Data extract: Begin

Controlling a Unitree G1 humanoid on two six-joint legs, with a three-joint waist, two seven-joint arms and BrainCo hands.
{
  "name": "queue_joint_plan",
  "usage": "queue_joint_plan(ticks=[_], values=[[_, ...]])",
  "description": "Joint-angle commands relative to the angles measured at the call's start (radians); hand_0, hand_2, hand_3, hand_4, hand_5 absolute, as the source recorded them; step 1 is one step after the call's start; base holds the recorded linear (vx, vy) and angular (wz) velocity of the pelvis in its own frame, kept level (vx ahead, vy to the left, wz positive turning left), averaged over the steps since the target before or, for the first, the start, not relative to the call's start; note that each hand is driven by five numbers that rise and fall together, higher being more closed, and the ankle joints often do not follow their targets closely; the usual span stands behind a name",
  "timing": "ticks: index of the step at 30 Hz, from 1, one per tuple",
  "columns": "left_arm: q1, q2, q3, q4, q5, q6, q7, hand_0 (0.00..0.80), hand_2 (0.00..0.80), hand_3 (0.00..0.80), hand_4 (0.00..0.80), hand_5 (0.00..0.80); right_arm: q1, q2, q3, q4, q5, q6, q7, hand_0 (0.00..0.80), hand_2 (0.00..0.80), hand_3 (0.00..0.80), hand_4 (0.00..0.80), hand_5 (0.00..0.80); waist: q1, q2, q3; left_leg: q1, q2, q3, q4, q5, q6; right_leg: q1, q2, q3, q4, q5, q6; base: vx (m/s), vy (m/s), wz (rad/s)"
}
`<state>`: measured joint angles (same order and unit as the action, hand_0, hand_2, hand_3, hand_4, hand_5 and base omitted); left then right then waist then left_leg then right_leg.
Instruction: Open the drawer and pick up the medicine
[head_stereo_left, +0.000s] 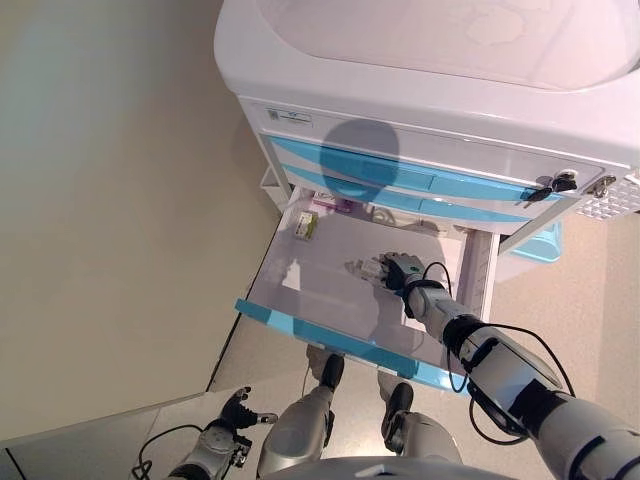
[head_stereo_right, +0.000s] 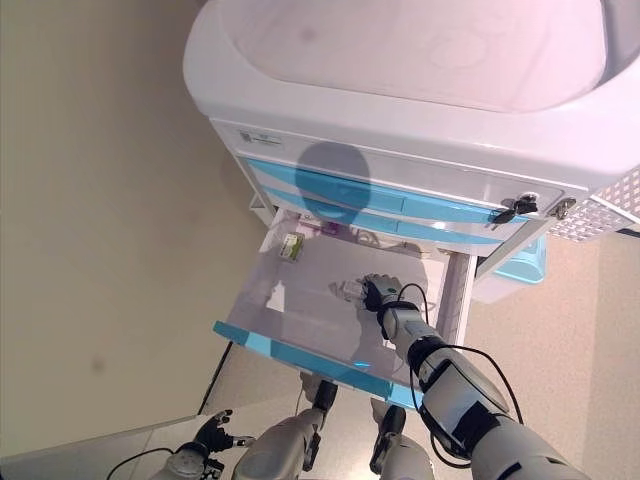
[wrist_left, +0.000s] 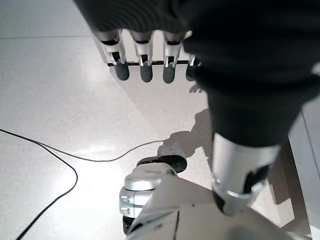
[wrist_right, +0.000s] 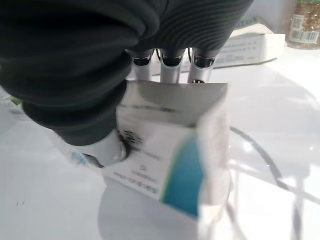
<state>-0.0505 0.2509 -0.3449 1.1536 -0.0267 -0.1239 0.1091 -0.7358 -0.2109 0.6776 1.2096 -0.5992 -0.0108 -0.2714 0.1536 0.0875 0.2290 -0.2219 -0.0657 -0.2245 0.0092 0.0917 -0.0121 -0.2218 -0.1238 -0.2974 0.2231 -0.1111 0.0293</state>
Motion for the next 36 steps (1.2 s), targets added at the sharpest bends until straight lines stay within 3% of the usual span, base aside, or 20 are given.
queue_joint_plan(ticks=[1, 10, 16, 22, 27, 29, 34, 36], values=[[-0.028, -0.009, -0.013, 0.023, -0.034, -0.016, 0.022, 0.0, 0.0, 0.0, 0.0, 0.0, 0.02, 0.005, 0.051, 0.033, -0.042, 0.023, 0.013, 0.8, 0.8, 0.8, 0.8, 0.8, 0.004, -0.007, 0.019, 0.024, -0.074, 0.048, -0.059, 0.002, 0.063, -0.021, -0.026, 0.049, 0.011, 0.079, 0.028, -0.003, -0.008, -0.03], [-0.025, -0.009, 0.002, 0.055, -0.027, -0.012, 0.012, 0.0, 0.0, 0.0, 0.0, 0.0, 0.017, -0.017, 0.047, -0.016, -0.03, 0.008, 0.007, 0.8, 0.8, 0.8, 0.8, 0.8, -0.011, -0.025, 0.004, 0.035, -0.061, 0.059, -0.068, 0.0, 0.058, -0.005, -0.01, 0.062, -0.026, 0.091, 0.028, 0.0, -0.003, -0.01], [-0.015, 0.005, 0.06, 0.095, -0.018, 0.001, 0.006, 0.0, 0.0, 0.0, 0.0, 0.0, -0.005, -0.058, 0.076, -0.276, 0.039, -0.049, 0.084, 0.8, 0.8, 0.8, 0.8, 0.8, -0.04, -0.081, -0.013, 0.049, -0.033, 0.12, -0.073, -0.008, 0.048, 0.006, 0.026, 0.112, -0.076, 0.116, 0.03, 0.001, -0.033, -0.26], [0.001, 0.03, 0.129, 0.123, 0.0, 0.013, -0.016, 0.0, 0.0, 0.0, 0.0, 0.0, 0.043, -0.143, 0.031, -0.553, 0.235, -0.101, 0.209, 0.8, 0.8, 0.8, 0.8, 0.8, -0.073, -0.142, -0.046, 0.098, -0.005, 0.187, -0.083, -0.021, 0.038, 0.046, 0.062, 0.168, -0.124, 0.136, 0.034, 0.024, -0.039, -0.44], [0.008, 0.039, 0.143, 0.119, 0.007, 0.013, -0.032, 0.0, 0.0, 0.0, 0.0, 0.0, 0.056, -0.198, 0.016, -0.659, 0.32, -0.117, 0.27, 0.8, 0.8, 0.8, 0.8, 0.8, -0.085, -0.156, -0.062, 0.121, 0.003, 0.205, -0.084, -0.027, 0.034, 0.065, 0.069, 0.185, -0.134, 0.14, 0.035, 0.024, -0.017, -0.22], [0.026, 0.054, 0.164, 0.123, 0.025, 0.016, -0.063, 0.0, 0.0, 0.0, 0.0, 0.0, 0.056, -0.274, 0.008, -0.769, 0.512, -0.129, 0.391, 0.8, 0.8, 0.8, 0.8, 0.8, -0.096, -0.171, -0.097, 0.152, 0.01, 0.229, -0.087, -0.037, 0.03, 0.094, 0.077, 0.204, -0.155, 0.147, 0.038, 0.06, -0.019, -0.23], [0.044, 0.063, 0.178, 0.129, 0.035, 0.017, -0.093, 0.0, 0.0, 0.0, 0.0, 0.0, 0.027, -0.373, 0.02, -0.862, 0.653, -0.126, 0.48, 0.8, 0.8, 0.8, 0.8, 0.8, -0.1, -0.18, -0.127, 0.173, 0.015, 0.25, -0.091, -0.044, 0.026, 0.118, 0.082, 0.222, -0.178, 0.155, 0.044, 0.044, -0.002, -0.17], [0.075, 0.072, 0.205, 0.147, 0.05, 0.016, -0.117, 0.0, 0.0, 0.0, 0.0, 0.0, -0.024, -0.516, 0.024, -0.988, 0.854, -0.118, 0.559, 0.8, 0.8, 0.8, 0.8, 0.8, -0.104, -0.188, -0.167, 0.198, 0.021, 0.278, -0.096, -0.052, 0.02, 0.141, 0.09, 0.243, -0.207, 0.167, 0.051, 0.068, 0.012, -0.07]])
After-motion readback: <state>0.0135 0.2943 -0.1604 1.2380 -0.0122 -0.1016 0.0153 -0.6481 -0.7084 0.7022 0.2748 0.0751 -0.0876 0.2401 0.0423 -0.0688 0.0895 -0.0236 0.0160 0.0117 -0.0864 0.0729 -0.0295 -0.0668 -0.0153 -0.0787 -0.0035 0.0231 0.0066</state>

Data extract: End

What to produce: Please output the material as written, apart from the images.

Solution to this task:
Controlling a Unitree G1 humanoid on two six-joint legs, with a three-joint waist, two seven-joint arms and BrainCo hands.
{
  "name": "queue_joint_plan",
  "usage": "queue_joint_plan(ticks=[_], values=[[_, ...]])",
  "description": "Joint-angle commands relative to the angles measured at the call's start (radians); hand_0, hand_2, hand_3, hand_4, hand_5 absolute, as the source recorded them; step 1 is one step after the call's start; base holds the recorded linear (vx, vy) and angular (wz) velocity of the pelvis in its own frame, kept level (vx ahead, vy to the left, wz positive turning left), averaged over the steps since the target before or, for the first, the start, not relative to the call's start; note that each hand is driven by five numbers that rise and fall together, higher being more closed, and the ankle joints often do not follow their targets closely; the usual span stands behind a name",
  "timing": "ticks: index of the step at 30 Hz, from 1, one per tuple",
  "columns": "left_arm: q1, q2, q3, q4, q5, q6, q7, hand_0 (0.00..0.80), hand_2 (0.00..0.80), hand_3 (0.00..0.80), hand_4 (0.00..0.80), hand_5 (0.00..0.80); right_arm: q1, q2, q3, q4, q5, q6, q7, hand_0 (0.00..0.80), hand_2 (0.00..0.80), hand_3 (0.00..0.80), hand_4 (0.00..0.80), hand_5 (0.00..0.80); waist: q1, q2, q3; left_leg: q1, q2, q3, q4, q5, q6; right_leg: q1, q2, q3, q4, q5, q6; base: vx (m/s), vy (m/s), wz (rad/s)"
}
`<state>`: measured joint angles (same order and unit as the action, hand_0, hand_2, hand_3, hand_4, hand_5 and base omitted); left then right then waist then left_leg then right_leg.
Instruction: Open the drawer and pick up the medicine
[head_stereo_left, +0.000s] 
[head_stereo_right, +0.000s] 
[wrist_left, +0.000s] 
[wrist_right, +0.000s] 
<state>-0.0505 0.2509 -0.3449 1.1536 -0.0267 -0.1239 0.1091 -0.7358 -0.2109 0.6776 1.2096 -0.5992 -0.0108 -0.2714 0.1536 0.0875 0.2290 -0.2219 -0.0657 -0.2245 0.0092 0.0917 -0.0121 -0.2218 -0.1238 -0.2974 0.2231 -0.1111 0.0293</state>
Motion for the next 36 steps (1.2 s), targets added at the sharpest bends until straight lines stay within 3% of the usual span, base aside, or 20 are given.
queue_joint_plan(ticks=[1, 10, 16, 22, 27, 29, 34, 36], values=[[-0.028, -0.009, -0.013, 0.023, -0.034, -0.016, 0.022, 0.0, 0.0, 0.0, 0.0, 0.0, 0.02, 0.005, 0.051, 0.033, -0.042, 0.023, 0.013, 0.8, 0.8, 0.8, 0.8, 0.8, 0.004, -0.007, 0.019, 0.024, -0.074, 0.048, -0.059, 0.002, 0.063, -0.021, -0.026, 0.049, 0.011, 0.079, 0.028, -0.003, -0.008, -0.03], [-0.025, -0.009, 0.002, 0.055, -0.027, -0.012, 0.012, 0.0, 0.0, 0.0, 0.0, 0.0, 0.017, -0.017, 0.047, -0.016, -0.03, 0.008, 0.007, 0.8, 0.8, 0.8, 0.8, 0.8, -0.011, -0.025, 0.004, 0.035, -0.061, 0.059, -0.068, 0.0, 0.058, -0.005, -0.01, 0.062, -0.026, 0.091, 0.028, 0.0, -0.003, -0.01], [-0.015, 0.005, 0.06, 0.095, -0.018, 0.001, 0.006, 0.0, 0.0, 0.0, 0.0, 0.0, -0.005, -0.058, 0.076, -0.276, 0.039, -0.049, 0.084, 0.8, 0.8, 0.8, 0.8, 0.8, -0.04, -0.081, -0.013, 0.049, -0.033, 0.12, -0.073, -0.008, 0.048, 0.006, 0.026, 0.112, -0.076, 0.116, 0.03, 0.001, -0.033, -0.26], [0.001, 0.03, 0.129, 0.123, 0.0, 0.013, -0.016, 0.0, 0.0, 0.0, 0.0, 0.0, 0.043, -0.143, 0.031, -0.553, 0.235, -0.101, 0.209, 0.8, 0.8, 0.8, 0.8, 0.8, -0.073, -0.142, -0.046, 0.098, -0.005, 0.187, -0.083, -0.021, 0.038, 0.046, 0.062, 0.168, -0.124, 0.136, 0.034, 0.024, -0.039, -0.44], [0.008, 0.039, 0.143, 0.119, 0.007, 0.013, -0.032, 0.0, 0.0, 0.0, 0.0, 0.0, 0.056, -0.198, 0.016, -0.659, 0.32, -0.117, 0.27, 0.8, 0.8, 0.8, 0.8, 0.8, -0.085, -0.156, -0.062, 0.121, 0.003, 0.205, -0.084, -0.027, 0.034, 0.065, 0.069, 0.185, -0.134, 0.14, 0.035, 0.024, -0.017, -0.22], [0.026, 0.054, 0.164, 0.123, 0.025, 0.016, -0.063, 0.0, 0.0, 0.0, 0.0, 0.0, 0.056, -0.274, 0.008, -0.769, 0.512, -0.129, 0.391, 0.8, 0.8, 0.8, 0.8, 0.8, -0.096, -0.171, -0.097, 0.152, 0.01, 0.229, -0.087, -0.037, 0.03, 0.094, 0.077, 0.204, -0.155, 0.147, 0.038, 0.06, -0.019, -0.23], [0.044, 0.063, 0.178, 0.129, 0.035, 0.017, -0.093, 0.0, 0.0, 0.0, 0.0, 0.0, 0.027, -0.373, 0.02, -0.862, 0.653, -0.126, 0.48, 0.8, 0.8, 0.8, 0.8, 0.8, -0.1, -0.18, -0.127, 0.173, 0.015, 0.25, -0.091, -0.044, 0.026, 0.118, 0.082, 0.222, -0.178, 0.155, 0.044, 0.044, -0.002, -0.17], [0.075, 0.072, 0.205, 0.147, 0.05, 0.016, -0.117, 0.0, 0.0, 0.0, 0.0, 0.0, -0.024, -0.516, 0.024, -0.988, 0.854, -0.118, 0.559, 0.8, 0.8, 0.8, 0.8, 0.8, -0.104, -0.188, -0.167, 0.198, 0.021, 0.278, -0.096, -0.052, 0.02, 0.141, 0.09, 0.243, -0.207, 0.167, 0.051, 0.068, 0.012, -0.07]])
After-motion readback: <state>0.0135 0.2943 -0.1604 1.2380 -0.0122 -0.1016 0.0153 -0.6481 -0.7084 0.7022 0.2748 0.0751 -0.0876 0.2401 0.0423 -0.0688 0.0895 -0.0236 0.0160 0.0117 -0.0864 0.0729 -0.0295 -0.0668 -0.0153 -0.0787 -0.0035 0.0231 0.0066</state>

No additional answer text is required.